Capturing RAG

Retrieval Augmented Generation (RAG) is a common pattern in LLM applications where you first retrieve relevant context from a knowledge base and then use that context to generate a response. LangWatch provides specific ways to capture RAG data, enabling better observability and evaluation of your RAG pipelines.

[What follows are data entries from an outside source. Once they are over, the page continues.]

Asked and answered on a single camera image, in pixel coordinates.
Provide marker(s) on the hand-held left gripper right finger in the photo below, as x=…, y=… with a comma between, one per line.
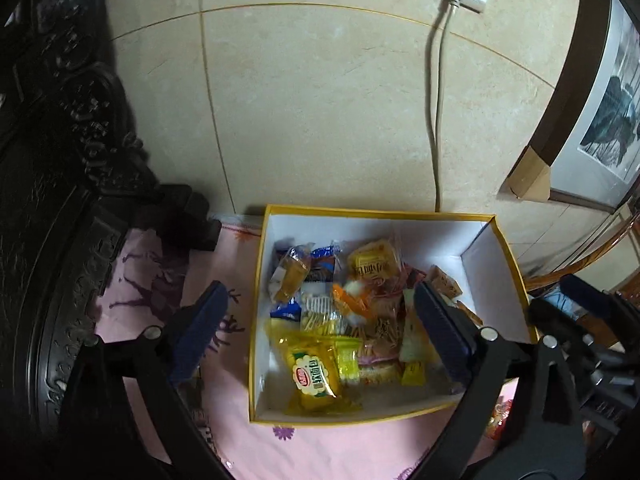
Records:
x=445, y=330

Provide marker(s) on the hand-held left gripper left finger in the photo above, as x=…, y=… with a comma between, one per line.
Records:
x=200, y=330

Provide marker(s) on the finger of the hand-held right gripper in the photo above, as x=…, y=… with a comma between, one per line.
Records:
x=550, y=317
x=577, y=287

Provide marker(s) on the small brown snack packet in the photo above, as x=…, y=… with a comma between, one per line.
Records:
x=442, y=280

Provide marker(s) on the small yellow snack packet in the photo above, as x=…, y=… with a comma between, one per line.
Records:
x=412, y=372

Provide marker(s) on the clear packet thin sticks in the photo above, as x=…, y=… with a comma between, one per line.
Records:
x=380, y=332

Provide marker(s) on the pink red snack packet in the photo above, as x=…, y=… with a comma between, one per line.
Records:
x=380, y=370

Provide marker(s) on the blue white snack packet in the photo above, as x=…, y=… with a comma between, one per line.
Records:
x=287, y=310

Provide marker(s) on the orange white snack packet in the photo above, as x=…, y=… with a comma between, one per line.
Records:
x=350, y=300

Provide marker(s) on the orange-yellow snack packet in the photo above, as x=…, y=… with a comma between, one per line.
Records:
x=372, y=260

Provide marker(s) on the clear packet amber snack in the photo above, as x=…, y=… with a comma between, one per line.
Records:
x=292, y=272

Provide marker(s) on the yellow cardboard box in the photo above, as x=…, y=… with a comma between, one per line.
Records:
x=380, y=230

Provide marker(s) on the yellow cake packet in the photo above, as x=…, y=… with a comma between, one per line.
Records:
x=312, y=375

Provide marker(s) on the white striped snack packet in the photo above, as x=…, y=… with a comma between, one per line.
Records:
x=322, y=315

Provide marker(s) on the pink printed cloth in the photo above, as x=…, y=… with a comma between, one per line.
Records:
x=235, y=410

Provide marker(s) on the red orange snack packet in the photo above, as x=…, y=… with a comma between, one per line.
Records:
x=500, y=417

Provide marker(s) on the cardboard corner protector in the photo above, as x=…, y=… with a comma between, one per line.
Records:
x=530, y=180

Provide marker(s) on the framed picture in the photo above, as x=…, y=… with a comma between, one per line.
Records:
x=610, y=110

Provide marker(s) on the dark carved wooden furniture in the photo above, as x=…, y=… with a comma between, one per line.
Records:
x=50, y=160

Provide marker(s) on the brown wooden furniture frame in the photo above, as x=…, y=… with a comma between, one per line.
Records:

By capturing the contexts (retrieved documents) used by the LLM, you unlock several benefits in LangWatch:

Specialized RAG evaluators (e.g., Faithfulness, Context Relevancy).
Analytics on document usage (e.g., which documents are retrieved most often, which ones lead to better responses).
Deeper insights into the retrieval step of your pipeline.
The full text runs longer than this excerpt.